I heard a siren as I was finishing dictating Gary’s number. Yeah, there were always a lot of cops racing around in the city. I got a pang of missing Rence. His place was so quiet. I wanted to be there just then, rather than sitting on a sidewalk in LA surrounded by cooling curries, crushed take out containers and bits of jade plant. I really had to get up and get home.
“Listen, Miss, I really need to… need to get home… Let’s try… getting me up… again.” I tried to smile pleasantly at her.
She was talking into her phone again. “What’s your name?”
“Karl… Karl Ackermann… And you are?”
She ignored me and spoke urgently into her phone. I couldn’t hear her because just then, the siren with accompanying flashing lights turned onto the street where I was sitting. She waved her arms to get the attention, not of the police, but of an ambulance. I expected it to race past us, but it pulled up by us, on the wrong side of the street. What a coincidence that someone in the neighboring houses would need an ambulance . Then I realized.
“Oh, no! No, you’ve… No, Miss, I don’t… don’t need an amb… ambulance!” She was really being too intrusive. “I just need… to get to… to Gary’s.” I coughed. Sweet Jesus! The pain in my back/shoulder/side! I’d coughed up something so I spat. It tasted weird.
An ambulance attendant was pulling out a gurney. The girl was talking to another animatedly. The EMT approached.
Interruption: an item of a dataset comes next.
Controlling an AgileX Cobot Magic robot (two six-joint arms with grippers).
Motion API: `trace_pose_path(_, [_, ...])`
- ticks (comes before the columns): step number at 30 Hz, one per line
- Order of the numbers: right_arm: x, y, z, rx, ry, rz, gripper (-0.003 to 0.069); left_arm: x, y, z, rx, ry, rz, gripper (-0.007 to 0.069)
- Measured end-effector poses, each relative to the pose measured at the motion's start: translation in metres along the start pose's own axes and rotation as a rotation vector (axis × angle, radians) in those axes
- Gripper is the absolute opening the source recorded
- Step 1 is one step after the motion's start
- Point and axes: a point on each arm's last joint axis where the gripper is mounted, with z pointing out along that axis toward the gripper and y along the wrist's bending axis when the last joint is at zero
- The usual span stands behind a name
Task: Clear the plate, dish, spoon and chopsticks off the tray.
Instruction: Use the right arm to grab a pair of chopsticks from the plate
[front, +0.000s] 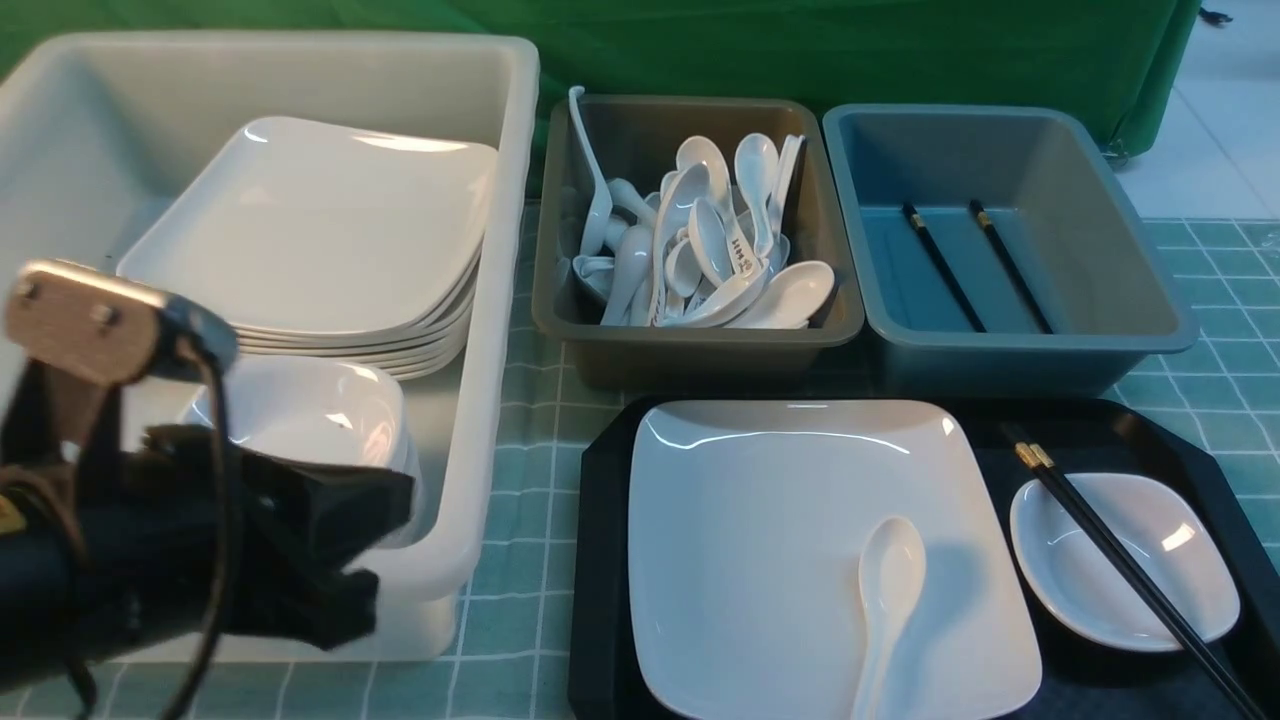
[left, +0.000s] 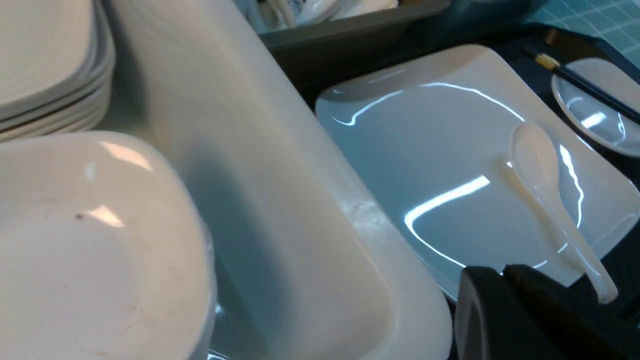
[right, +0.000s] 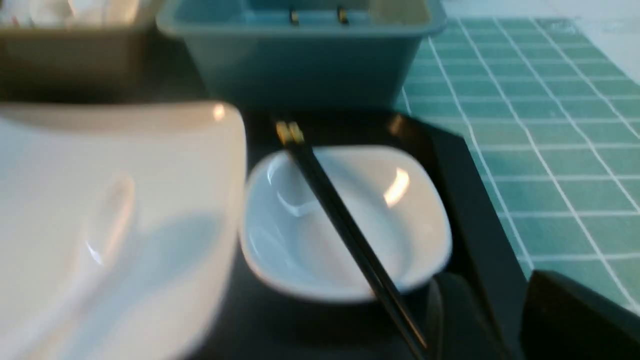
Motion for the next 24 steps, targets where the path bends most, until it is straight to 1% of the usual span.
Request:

She was asking me questions. I couldn’t make sense of what she said. I coughed and covered my mouth. The EMT was in my face. Jesus, my chest hurt! I looked at my hand. There was a splotch of blood on it. Oh God! I ran back through the mugging. I’d been shoved hard. Just below my right shoulder blade. I’d collapsed into the hedge. I couldn’t use my right arm. Without searing pain. I couldn’t breath deeply. The realization I’d been stabbed was forming when the sound of blood in my ears drowned out all other noises and my vision shrank to a point and then…
------------- ~ o ~ -------------
And then, I came to on the gurney in the back of the moving ambulance. It took me a few moments to figure out what was happening. The EMT saw me looking at him and gave me a curt nod before saying something into his mic.
“I was stabbed?”
The EMT nodded. “You’ll be OK. We’ll be at the ER in a few minutes. Sorry about your shirt.”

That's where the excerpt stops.